_EXERCISE DIRECTIONS_: Only the lines below starting at the one containing "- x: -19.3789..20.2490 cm" and ending at the one containing "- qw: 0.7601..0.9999" belong in the answer, each copied exactly.

========

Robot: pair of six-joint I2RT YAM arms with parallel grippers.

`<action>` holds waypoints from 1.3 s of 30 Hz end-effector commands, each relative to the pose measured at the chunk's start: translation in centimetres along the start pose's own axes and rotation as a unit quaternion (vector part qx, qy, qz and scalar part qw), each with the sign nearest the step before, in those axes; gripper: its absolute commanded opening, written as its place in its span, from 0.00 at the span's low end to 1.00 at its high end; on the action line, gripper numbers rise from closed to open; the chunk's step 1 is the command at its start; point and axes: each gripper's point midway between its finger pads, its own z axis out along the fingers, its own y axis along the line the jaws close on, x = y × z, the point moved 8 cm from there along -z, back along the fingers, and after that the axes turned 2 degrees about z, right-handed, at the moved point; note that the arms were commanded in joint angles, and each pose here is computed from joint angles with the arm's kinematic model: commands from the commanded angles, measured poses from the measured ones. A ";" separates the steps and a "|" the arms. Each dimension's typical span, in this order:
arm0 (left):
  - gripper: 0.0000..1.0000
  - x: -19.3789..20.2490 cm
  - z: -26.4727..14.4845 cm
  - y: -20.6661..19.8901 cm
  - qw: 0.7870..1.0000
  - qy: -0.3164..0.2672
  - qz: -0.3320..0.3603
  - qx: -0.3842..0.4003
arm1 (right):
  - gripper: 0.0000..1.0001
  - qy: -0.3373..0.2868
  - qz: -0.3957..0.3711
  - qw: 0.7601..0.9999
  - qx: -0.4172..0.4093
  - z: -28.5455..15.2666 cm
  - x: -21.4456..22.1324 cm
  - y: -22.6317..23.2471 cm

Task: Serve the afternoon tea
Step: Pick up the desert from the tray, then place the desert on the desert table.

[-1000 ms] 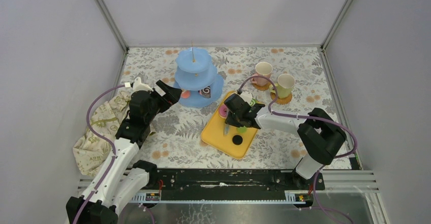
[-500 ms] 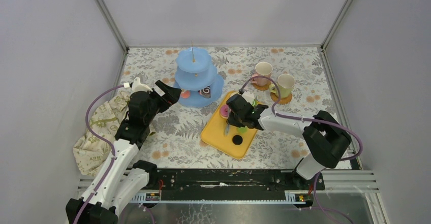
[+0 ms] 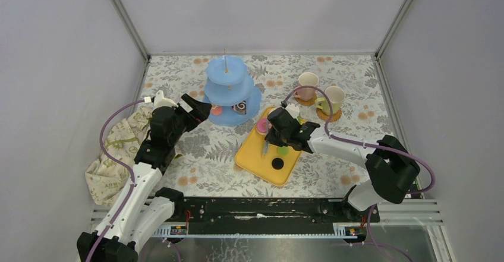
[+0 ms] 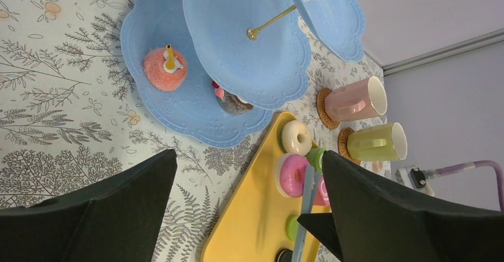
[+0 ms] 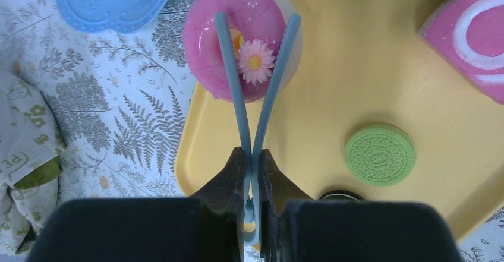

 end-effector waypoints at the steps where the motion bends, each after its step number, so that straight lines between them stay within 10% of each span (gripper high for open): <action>1: 1.00 -0.9 0.0 -0.8 1.000 -0.021 0.007 0.012 | 0.00 -0.020 0.002 0.999 -0.050 -2.4 -1.9 2.1; 39: 1.00 -1.0 0.0 -0.9 1.000 -0.022 0.010 0.013 | 0.02 -0.047 -0.018 0.995 -0.082 0.6 -11.1 12.8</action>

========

_RESPONSE_:
  - x: -19.3789..20.2490 cm
  - z: -26.4727..14.4845 cm
  - y: -20.6661..19.8901 cm
  - qw: 0.7870..1.0000
  - qy: -0.3164..0.2672
  - qz: -0.3320..0.3603
  - qx: -0.3842..0.4003
arm1 (right):
  - gripper: 0.0000..1.0001
  - qy: -0.3373..0.2868
  - qz: -0.3957..0.3711
  - qw: 0.7601..0.9999

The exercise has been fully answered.